La présidente d’audience Sonia Silva s’inquiète de savoir s’il a « une animosité particulière envers les sapeurs-pompiers et les gendarmes ».
« Non, heureusement qu’ils sont intervenus car ça aurait pu mal finir », se désole le prévenu, quadragénaire au casier judiciaire vierge, avouant « n’avoir aucun souvenir de ce qu’il s’est passé ». Un gendarme, sur le banc des parties civiles, se souvient des insultes et des menaces « qui ont duré très longtemps. J’y pense toujours. »
« Il a voulu faire le kéké »
« L’impact psychologique et le préjudice moral sont conséquents », assène l’élève avocate Manon Chemin aux côtés de Me Guillaume Sapata, conseil des trois pompiers victimes.

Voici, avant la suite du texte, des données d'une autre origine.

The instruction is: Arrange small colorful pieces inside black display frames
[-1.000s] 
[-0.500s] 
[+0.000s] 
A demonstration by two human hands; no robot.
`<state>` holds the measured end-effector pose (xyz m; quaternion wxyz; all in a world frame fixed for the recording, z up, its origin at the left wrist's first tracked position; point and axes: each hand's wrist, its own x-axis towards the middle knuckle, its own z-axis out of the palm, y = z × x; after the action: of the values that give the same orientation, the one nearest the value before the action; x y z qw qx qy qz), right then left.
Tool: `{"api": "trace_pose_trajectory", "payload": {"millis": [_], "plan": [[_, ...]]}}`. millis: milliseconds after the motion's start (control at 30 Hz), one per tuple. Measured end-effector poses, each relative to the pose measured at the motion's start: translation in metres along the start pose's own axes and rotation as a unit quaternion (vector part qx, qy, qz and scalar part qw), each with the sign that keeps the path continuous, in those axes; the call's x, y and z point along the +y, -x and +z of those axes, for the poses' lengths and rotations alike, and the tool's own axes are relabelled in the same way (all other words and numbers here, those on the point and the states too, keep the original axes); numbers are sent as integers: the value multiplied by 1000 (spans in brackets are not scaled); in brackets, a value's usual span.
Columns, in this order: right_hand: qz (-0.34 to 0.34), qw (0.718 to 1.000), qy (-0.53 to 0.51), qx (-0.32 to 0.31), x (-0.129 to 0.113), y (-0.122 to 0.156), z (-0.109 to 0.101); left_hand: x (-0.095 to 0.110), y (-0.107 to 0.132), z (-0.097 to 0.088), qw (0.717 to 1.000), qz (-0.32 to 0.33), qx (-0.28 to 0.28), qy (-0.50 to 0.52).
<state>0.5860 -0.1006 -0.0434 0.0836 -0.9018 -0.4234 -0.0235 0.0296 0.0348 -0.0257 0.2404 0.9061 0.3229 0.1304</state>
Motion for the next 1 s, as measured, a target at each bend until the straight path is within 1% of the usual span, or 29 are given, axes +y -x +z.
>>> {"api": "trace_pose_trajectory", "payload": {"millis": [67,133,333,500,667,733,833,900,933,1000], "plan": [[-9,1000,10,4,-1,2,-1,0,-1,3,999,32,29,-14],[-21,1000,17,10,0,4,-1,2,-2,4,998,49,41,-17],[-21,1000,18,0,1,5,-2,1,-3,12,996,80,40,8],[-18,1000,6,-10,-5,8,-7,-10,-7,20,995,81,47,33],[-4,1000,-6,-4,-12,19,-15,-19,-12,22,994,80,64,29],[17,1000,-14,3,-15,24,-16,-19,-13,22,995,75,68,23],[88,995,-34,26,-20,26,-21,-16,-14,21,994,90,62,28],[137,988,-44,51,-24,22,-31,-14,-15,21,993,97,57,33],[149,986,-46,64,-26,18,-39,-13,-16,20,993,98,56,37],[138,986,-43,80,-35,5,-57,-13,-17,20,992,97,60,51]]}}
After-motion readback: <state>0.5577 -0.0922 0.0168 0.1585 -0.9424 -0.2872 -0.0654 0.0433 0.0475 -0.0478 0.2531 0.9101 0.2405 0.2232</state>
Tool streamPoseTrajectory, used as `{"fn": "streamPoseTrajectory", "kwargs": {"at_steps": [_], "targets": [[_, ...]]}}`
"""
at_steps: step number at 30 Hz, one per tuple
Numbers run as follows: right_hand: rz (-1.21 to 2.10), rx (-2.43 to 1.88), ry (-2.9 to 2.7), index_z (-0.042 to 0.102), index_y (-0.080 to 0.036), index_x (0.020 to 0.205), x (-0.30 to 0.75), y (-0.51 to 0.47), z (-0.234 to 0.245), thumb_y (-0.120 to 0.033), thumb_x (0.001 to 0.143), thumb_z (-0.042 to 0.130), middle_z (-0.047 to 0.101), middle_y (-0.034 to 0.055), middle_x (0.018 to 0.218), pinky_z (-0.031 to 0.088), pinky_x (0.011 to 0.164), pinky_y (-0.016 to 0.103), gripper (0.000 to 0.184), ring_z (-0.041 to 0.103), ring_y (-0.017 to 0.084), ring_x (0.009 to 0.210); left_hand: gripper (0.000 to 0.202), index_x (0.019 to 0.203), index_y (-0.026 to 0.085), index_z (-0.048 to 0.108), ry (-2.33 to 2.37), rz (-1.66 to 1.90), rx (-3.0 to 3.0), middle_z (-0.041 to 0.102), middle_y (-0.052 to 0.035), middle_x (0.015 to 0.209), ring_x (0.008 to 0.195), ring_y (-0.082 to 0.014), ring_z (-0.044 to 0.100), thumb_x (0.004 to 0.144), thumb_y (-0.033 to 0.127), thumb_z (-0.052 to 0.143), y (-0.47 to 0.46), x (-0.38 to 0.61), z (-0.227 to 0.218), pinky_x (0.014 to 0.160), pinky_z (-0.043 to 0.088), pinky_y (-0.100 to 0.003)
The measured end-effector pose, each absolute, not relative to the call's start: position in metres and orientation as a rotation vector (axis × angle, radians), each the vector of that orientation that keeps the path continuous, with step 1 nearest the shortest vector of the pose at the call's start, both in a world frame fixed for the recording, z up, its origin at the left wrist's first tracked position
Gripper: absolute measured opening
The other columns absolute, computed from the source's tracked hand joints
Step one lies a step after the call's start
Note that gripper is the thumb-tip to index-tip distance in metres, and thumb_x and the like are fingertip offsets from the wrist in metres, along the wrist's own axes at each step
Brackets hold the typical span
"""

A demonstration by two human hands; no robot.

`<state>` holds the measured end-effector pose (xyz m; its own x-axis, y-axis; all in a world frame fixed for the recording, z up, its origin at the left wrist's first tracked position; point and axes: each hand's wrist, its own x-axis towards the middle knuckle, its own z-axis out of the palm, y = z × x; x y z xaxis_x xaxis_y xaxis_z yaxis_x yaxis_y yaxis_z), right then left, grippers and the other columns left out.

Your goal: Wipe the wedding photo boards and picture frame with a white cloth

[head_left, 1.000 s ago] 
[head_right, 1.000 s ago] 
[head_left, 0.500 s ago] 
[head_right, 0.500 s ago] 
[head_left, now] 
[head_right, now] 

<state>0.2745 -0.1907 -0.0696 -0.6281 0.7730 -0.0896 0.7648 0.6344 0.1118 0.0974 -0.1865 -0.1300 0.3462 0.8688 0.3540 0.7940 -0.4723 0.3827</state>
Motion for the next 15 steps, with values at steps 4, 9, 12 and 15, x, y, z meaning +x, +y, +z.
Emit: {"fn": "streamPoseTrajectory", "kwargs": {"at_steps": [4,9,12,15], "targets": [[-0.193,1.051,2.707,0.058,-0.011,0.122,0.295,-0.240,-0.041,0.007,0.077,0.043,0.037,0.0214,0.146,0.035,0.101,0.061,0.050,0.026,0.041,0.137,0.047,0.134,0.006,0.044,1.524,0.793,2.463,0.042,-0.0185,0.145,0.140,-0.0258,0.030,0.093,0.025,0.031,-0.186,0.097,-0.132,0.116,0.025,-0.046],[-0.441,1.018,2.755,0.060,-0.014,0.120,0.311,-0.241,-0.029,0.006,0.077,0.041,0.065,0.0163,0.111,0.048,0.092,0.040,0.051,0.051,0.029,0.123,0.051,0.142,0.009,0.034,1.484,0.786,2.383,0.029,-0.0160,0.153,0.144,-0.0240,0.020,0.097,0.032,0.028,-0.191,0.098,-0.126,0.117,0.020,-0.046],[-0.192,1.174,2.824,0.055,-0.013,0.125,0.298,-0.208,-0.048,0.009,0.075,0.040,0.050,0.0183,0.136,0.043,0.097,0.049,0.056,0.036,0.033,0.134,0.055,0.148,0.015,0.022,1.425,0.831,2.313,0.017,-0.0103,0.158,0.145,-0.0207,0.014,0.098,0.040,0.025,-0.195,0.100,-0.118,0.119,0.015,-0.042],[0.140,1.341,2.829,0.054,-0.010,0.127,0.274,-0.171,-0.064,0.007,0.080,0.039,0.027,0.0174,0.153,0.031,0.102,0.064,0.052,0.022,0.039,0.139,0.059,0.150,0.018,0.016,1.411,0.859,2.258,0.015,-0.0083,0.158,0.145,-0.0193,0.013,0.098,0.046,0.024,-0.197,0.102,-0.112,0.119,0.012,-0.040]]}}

« Il y a six infractions dans un contexte d’alcoolisation massive », observe la vice-procureure Lydie Reiss, pointant une « escalade dans le comportement » du conducteur. « Il a voulu faire le kéké et a cherché à impressionner, considère Me Félix Molteni, avocat de l’automobiliste. Il n’y avait pas de volonté de porter atteinte aux pompiers et aux gendarmes. »
Dans son délibéré, le tribunal a condamné le chauffard à dix mois de prison avec sursis probatoire pendant deux ans avec obligation de soins en addictologie, interdiction de conduire un véhicule pendant un an sans qu’il soit équipé d’un éthylotest antidémarrage et obligation de suivre un stage de citoyenneté.